Matrix Multiplication using divide and conquer in Python

I wrote a program in python3 to find out a product of 2 n*n matrices, (where n is a power of 2).

Why the code below does not work out and shows IndexError: invalid index to scalar variable?

import numpy as np

def product(x, y, k):
    def fsum(p, q, m):
        r = [[p[i, j] + q[i, j] for j in range(m)] for i in range(m)]
        return r

    if k == 1:
        return x[0][0] * y[0][0]
    else:
        A = x[0:(k // 2), 0:(k // 2)]
        B = x[0:(k // 2), (k // 2):k]
        C = x[(k // 2):k, 0:(k // 2)]
        D = x[(k // 2):k, (k // 2):k]

        E = y[0:(k // 2), 0:(k // 2)]
        F = y[0:(k // 2), (k // 2):k]
        G = y[(k // 2):k, 0:(k // 2)]
        H = y[(k // 2):k, (k // 2):k]

        C00 = fsum(product(A, E, k // 2), product(B, G, k // 2), k // 2)
        C01 = fsum(product(A, F, k // 2), product(B, H, k // 2), k // 2)
        C10 = fsum(product(C, E, k // 2), product(D, G, k // 2), k // 2)
        C11 = fsum(product(C, F, k // 2), product(D, H, k // 2), k // 2)

        return np.array([[C00, C01], [C10, C11]])

n = int(input('Enter index(power of 2): '))
print('Input 1st matrix')
a = np.array([[int(_) for _ in input().split()] for x in range(n)])
print('Input 2nd matrix')
b = np.array([[int(_) for _ in input().split()] for x in range(n)])
print(product(a, b, n))

Upvotes: 0

Views: 699

Answers (2)

hpaulj
hpaulj

Reputation: 231510

A sample run:

Enter index(power of 2): 2
Input 1st matrix
1 2
3 4
[[1 2]
 [3 4]]
Input 2nd matrix
3 4
5 6
[[3 4]
 [5 6]]
Traceback (most recent call last):
  File "stack51061196.py", line 35, in <module>
    print(product(a, b, n))
  File "stack51061196.py", line 21, in product
    C00 = fsum(product(A, E, k // 2), product(B, G, k // 2), k // 2)
  File "stack51061196.py", line 5, in fsum
    r = [[p[i, j] + q[i, j] for j in range(m)] for i in range(m)]
  File "stack51061196.py", line 5, in <listcomp>
    r = [[p[i, j] + q[i, j] for j in range(m)] for i in range(m)]
  File "stack51061196.py", line 5, in <listcomp>
    r = [[p[i, j] + q[i, j] for j in range(m)] for i in range(m)]
IndexError: invalid index to scalar variable.
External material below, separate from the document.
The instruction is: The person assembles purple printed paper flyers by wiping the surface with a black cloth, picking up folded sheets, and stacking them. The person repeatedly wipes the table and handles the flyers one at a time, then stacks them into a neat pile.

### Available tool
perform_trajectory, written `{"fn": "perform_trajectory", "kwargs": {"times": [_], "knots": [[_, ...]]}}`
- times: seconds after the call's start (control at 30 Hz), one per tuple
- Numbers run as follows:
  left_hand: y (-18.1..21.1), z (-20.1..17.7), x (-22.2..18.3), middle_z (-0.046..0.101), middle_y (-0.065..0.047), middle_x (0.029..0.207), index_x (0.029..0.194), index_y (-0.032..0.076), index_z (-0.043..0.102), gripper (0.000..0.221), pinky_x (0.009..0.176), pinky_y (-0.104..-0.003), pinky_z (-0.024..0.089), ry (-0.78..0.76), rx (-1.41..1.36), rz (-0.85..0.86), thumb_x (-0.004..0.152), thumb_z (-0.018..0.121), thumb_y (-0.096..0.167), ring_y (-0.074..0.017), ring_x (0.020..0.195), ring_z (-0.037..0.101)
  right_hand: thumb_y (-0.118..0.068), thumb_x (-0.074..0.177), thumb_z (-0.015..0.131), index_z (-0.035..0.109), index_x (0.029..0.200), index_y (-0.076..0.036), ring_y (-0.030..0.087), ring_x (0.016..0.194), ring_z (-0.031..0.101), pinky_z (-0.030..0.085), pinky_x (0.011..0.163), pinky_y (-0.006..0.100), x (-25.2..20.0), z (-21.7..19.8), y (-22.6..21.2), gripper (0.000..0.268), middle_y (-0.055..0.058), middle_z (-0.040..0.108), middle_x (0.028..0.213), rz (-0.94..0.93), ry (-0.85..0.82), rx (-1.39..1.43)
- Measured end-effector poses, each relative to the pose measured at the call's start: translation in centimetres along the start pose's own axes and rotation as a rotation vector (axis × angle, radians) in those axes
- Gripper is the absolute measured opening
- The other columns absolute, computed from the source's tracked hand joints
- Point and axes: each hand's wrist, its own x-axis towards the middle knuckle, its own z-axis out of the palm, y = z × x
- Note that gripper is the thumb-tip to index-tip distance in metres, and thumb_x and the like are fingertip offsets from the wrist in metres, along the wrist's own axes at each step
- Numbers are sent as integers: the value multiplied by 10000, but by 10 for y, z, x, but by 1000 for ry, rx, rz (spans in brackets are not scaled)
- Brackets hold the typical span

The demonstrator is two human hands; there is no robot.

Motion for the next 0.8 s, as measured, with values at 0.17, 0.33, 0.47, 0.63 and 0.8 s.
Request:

Adding a print('p,q', p, q, type(p), type(q)) to the fsum I see

p,q 1 6 <class 'numpy.int64'> <class 'numpy.int64'>

So p is a np.int64 object, not an array. It's already been indexed, and can't go any further.

In [193]: x = np.array([1])[0]
In [194]: x
Out[194]: 1
In [195]: type(x)
Out[195]: numpy.int64
In [196]: x[0,0]
IndexError: invalid index to scalar variable.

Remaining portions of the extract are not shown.